A viagem foi animada. Gustavo estava indo junto delas e ele era a animação em pessoa.
_ Eu vou abalar geral nesse ovo que a Luana nasceu. Eu trouxe roupas “bafão” somente para esse propósito e é claro que eu espero fisgar algum gatinho também, né? Até porque eu não nasci para ser vela.
Luana era a que menos falava. Estava lendo um livro que seria cobrado no vestibular. Já era a quinta vez que lia este mesmo livro.

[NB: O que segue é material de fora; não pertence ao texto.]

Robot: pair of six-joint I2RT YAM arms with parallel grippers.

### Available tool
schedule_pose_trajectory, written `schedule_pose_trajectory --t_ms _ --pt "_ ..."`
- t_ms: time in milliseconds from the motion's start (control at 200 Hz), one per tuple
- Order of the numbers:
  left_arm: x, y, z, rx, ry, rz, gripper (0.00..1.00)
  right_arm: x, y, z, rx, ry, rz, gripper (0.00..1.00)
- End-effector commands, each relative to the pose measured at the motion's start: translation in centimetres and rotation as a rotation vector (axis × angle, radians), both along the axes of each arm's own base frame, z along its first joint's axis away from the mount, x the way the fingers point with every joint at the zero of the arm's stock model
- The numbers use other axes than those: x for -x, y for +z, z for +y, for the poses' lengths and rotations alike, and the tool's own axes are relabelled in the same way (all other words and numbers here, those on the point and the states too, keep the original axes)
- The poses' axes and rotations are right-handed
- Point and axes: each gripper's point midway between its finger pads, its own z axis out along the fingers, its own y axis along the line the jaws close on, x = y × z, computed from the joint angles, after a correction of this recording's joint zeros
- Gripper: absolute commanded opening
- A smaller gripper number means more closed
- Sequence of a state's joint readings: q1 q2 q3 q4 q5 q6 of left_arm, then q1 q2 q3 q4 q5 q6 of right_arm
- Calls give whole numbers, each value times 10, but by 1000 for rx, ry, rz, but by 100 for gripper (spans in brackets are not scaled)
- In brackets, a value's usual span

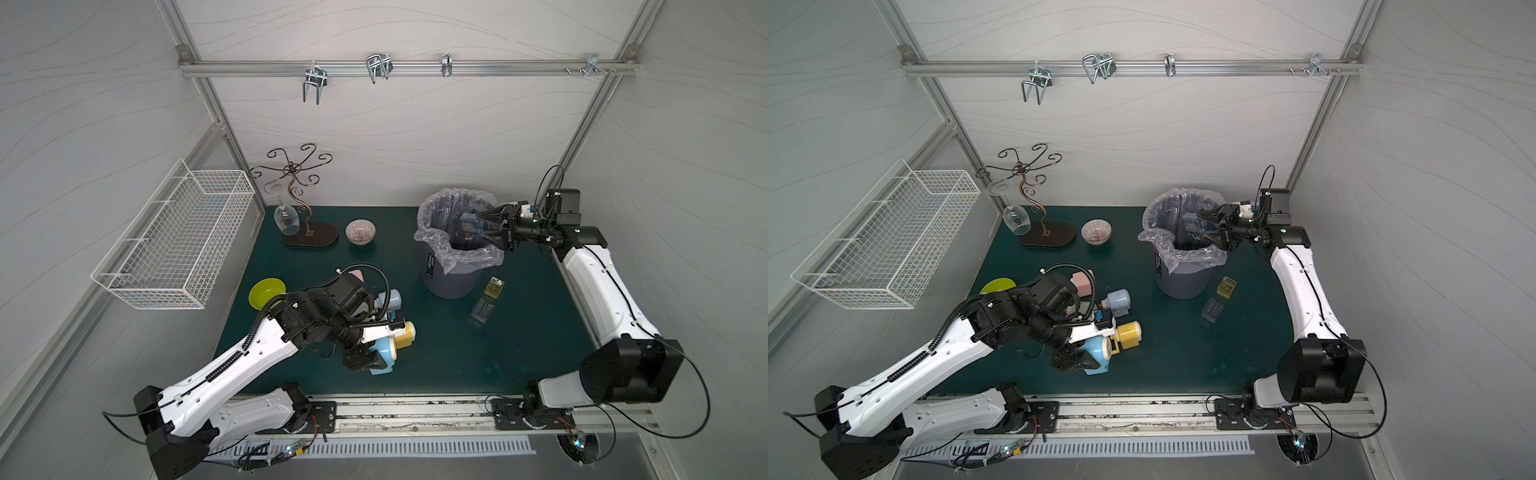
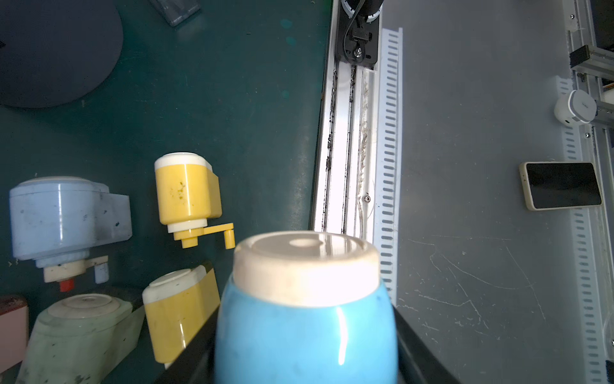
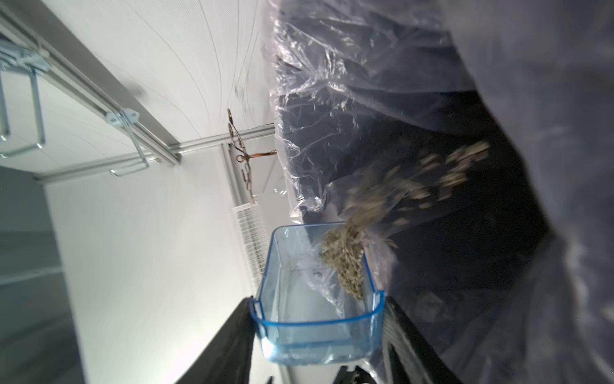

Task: Take out the pencil sharpener tray and clean the shavings
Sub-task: Pour the shavings into the trash bin.

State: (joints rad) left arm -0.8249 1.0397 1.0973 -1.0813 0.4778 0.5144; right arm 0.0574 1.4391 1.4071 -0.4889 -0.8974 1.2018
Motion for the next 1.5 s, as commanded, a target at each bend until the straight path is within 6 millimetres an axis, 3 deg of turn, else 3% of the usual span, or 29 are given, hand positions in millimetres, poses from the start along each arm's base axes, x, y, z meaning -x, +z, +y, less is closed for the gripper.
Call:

Bruna estava adorando essa nova Luana que nascia.
Porque estava nascendo a cada dia, em cada gesto, uma nova Luana.
Uma Luana sonhadora, que corria atrás de seus sonhos, que sabia o que queria (e como queria!), que aprendia a lidar com as pessoas e consigo mesma. Luana já não era a mesma. Mudava a cada dia e isso só a tornava uma pessoa mais interessante para Bruna e para todos ao seu redor.
Sua sede de conhecimento tornava sua mente uma pequena biblioteca em expansão. O mundo aparecia agora com novas cores para ela.
Um mundo onde o difícil não é ser gay, mas sim assumir-se e orgulhar-se de ser gay. Um mundo onde oportunidades não caiam do céu e que se teria que correr atrás do que se quer todos os dias, não poupando esforços para chegar aonde se quer.
O leque de amizades de Luana também aumentava gradativamente. Conhecia pessoas de todos os tipos e descobria em cada nova amizade todo um mundo particular.
Aprendia com os outros e com seus próprios tropeços, que eram muitos; já que quando se quer melhorar como pessoa, se erra muito no caminho.
E foi calada e compenetrada no livro que chegaram à cidade.